→ **PROBLEM DESCRIPTION**: Without any images, write the data out exactly as it appears.

====== RECORDED INFORMATION ======

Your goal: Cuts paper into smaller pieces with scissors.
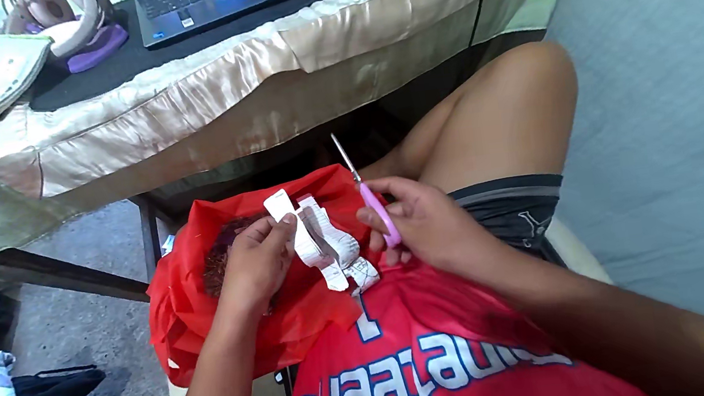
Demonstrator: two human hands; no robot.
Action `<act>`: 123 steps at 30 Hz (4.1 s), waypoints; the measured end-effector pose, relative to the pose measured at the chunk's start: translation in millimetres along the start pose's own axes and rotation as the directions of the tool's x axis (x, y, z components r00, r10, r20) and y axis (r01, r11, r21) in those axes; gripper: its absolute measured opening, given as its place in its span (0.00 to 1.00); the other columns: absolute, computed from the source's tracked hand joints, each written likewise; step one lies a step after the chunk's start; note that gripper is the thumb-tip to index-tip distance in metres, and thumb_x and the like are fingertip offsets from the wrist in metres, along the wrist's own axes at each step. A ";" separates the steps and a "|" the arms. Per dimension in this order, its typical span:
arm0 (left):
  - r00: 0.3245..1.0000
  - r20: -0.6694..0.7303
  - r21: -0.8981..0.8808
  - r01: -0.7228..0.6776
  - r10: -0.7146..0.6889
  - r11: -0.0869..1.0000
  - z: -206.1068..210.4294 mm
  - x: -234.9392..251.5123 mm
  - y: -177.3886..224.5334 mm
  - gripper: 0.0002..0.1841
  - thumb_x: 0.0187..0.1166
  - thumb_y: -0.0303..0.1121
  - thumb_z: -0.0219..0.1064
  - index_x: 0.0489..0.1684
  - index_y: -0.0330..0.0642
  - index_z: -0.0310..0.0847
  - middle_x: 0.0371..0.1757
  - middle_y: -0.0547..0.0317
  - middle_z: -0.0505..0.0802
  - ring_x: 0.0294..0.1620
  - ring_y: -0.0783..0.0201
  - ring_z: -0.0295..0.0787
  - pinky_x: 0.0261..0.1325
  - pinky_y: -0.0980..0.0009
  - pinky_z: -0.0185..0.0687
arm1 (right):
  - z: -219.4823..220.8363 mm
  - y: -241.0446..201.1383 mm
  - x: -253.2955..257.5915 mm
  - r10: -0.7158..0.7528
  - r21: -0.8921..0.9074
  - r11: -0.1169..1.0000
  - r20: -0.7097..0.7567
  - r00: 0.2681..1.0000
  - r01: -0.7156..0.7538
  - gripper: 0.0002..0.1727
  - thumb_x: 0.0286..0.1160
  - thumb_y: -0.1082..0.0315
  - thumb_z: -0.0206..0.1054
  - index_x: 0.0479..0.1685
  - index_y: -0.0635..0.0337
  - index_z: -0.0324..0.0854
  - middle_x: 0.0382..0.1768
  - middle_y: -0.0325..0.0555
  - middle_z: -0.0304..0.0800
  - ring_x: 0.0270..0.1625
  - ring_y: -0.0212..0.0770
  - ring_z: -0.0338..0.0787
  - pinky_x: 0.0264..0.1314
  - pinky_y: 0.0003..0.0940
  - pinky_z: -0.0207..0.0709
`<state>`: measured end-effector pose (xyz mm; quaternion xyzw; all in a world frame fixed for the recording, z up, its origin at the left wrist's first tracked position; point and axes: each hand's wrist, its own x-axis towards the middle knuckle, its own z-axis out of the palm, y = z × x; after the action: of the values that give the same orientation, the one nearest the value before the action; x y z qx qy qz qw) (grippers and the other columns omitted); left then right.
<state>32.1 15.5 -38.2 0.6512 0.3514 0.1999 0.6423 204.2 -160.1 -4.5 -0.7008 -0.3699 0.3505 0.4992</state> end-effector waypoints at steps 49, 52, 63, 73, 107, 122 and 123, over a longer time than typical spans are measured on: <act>0.991 0.136 0.589 -0.089 0.010 0.803 28.0 37.0 -20.3 0.22 0.74 0.39 0.77 0.63 0.42 0.81 0.48 0.47 0.91 0.44 0.55 0.91 0.52 0.52 0.89 | 45.7 63.4 57.6 0.217 0.409 0.890 0.006 0.976 -0.200 0.27 0.90 0.49 0.58 0.80 0.55 0.67 0.56 0.48 0.91 0.55 0.41 0.93 0.57 0.40 0.88; 0.992 0.124 0.558 -0.058 -0.014 0.828 28.8 34.5 -20.1 0.31 0.72 0.37 0.79 0.72 0.39 0.70 0.47 0.51 0.92 0.44 0.60 0.93 0.55 0.55 0.90 | 45.3 58.7 54.3 0.218 0.483 0.850 0.045 0.975 -0.212 0.28 0.90 0.48 0.57 0.80 0.53 0.66 0.56 0.47 0.93 0.51 0.43 0.94 0.53 0.41 0.89; 0.989 0.098 0.305 -0.139 0.114 0.942 19.1 10.1 4.4 0.42 0.71 0.39 0.81 0.87 0.50 0.60 0.53 0.57 0.94 0.46 0.64 0.95 0.53 0.63 0.94 | 33.3 36.1 30.2 -0.147 0.446 0.884 -0.023 0.989 0.142 0.24 0.93 0.62 0.53 0.86 0.52 0.63 0.58 0.48 0.93 0.51 0.44 0.95 0.56 0.43 0.91; 0.974 0.110 0.154 -0.213 0.197 0.965 16.7 -19.0 22.6 0.34 0.77 0.30 0.74 0.84 0.51 0.64 0.54 0.60 0.95 0.49 0.64 0.96 0.56 0.67 0.94 | 31.4 7.3 9.0 -0.398 0.349 0.856 -0.025 0.917 0.381 0.26 0.89 0.70 0.59 0.84 0.57 0.63 0.57 0.44 0.93 0.54 0.38 0.93 0.57 0.33 0.90; 0.844 -0.325 0.173 -0.389 0.426 0.905 -95.8 18.9 94.9 0.07 0.86 0.29 0.63 0.47 0.39 0.86 0.37 0.60 0.94 0.35 0.69 0.91 0.43 0.67 0.90 | 60.0 -103.4 101.0 -0.530 0.367 0.785 -0.018 0.848 0.499 0.23 0.91 0.64 0.58 0.80 0.58 0.69 0.54 0.43 0.94 0.52 0.36 0.94 0.56 0.34 0.88; 0.625 -0.744 0.149 -0.192 0.238 0.970 -215.6 168.6 226.9 0.21 0.86 0.47 0.58 0.69 0.43 0.71 0.40 0.58 0.84 0.31 0.65 0.82 0.37 0.64 0.82 | 14.3 28.4 81.6 -0.174 0.238 0.961 0.128 0.976 0.140 0.20 0.89 0.56 0.60 0.70 0.57 0.81 0.40 0.38 0.96 0.38 0.31 0.92 0.43 0.26 0.85; 0.660 -0.720 0.121 -0.184 0.214 0.975 -213.3 177.8 231.1 0.20 0.87 0.46 0.58 0.69 0.44 0.71 0.39 0.59 0.83 0.31 0.65 0.82 0.38 0.65 0.83 | 13.7 32.2 80.7 -0.155 0.237 0.964 0.136 0.978 0.120 0.20 0.89 0.56 0.60 0.70 0.56 0.81 0.40 0.37 0.96 0.38 0.31 0.92 0.43 0.26 0.84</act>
<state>46.4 307.7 173.9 0.5640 0.5080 0.5048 0.4111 236.6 -91.3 -48.7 -0.5826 -0.4125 0.4077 0.5694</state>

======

→ **ANSWER BOX**:
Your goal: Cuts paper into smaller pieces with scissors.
Demonstrator: two human hands; no robot.
Action `<act>`: 123 steps at 30 Hz (4.1 s), waypoints; the measured end-effector pose, relative to the pose measured at the chunk's start: translation in millimetres along the start pose's own axes and rotation as the directions of the tool's x axis (x, y, z components r00, r10, r20) and y axis (r01, r11, r21) in those axes; gripper: its absolute measured opening, given as its place in its span (0.00 to 1.00); the other columns: absolute, computed from the source's tracked hand joints, each written likewise; step one lies a step after the chunk's start; note that gripper is the thumb-tip to index-tip distance in metres, and thumb_x and the like are fingertip offsets from the wrist in metres, along the wrist's own axes at each step. A ";" separates the steps and a "|" the arms. Per dimension in this order, its typical span:
arm0 (left):
  - r00: 0.3245..1.0000
  - r20: -0.6694..0.7303
  - r21: -0.8981..0.8808
  - r01: -0.7228..0.6776
  - r10: -0.7146..0.6889
  - r11: -0.0869..1.0000
  - z: -206.1068..210.4294 mm
  - x: -234.9392..251.5123 mm
  - y: -177.3886..224.5334 mm
  - gripper: 0.0002..0.1841
  - thumb_x: 0.0187..0.1166
  - thumb_y: -0.0303..0.1121
  - thumb_z: -0.0219..0.1064
  - index_x: 0.0489..0.1684
  - index_y: -0.0330..0.0642
  - index_z: -0.0310..0.0847
  - middle_x: 0.0371..0.1757
  - middle_y: -0.0547..0.0317
  - middle_z: -0.0505..0.0802
  - ring_x: 0.0294..0.1620
  - ring_y: -0.0783..0.0201
  - ring_z: -0.0295..0.0787
  - pinky_x: 0.0261..0.1325
  - pinky_y: -0.0980..0.0009
  - pinky_z: -0.0185..0.0687
arm1 (right):
  - z: -219.4823..220.8363 mm
  - y: -241.0446..201.1383 mm
  - x: -253.2955..257.5915 mm
  - r10: -0.7158..0.7528
  - r21: -0.8921..0.9074
  - r11: -0.1169..1.0000
  - r20: -0.7097..0.7567
  - r00: 0.2681..1.0000
  - r01: -0.7156..0.7538
  - gripper: 0.0002..0.1727
  - thumb_x: 0.0286..0.1160
  - thumb_y: -0.1082..0.0315
  - thumb_z: -0.0206..0.1054
  - index_x: 0.0479..0.1685
  - index_y: -0.0635..0.0337
  - index_z: -0.0324..0.0854
  - middle_x: 0.0382..0.1768
  - middle_y: -0.0325..0.0555
  - middle_z: -0.0304..0.0800
  - ring_x: 0.0270..0.1625
  - ring_y: -0.0212..0.0770
  - ring_z: -0.0338..0.0787
  - pinky_x: 0.0264..0.1314
  - pinky_y: 0.0003..0.0940
  - pinky_z: -0.0207..0.0709
`<state>`: measured end-effector pose (xyz mm; quaternion xyzw; all in a world frame fixed for the recording, z up, its origin at the left wrist's first tracked position; point and axes: each hand's wrist, its own x-axis towards the middle knuckle, its own z-axis out of the palm, y = z × x; after the action: of the values that give the same orientation, the one nearest the value before the action; x y z qx qy qz qw) (grippers and the other columns omitted); left then right.
<state>32.1 15.5 -38.2 0.6512 0.3514 0.1999 0.6423 204.2 -160.1 -4.5 -0.7008 -0.3699 0.3505 0.4992</state> end-effector waypoints at steps 49, 52, 63, 73, 107, 122 and 123, over a longer time than typical spans are measured on: <act>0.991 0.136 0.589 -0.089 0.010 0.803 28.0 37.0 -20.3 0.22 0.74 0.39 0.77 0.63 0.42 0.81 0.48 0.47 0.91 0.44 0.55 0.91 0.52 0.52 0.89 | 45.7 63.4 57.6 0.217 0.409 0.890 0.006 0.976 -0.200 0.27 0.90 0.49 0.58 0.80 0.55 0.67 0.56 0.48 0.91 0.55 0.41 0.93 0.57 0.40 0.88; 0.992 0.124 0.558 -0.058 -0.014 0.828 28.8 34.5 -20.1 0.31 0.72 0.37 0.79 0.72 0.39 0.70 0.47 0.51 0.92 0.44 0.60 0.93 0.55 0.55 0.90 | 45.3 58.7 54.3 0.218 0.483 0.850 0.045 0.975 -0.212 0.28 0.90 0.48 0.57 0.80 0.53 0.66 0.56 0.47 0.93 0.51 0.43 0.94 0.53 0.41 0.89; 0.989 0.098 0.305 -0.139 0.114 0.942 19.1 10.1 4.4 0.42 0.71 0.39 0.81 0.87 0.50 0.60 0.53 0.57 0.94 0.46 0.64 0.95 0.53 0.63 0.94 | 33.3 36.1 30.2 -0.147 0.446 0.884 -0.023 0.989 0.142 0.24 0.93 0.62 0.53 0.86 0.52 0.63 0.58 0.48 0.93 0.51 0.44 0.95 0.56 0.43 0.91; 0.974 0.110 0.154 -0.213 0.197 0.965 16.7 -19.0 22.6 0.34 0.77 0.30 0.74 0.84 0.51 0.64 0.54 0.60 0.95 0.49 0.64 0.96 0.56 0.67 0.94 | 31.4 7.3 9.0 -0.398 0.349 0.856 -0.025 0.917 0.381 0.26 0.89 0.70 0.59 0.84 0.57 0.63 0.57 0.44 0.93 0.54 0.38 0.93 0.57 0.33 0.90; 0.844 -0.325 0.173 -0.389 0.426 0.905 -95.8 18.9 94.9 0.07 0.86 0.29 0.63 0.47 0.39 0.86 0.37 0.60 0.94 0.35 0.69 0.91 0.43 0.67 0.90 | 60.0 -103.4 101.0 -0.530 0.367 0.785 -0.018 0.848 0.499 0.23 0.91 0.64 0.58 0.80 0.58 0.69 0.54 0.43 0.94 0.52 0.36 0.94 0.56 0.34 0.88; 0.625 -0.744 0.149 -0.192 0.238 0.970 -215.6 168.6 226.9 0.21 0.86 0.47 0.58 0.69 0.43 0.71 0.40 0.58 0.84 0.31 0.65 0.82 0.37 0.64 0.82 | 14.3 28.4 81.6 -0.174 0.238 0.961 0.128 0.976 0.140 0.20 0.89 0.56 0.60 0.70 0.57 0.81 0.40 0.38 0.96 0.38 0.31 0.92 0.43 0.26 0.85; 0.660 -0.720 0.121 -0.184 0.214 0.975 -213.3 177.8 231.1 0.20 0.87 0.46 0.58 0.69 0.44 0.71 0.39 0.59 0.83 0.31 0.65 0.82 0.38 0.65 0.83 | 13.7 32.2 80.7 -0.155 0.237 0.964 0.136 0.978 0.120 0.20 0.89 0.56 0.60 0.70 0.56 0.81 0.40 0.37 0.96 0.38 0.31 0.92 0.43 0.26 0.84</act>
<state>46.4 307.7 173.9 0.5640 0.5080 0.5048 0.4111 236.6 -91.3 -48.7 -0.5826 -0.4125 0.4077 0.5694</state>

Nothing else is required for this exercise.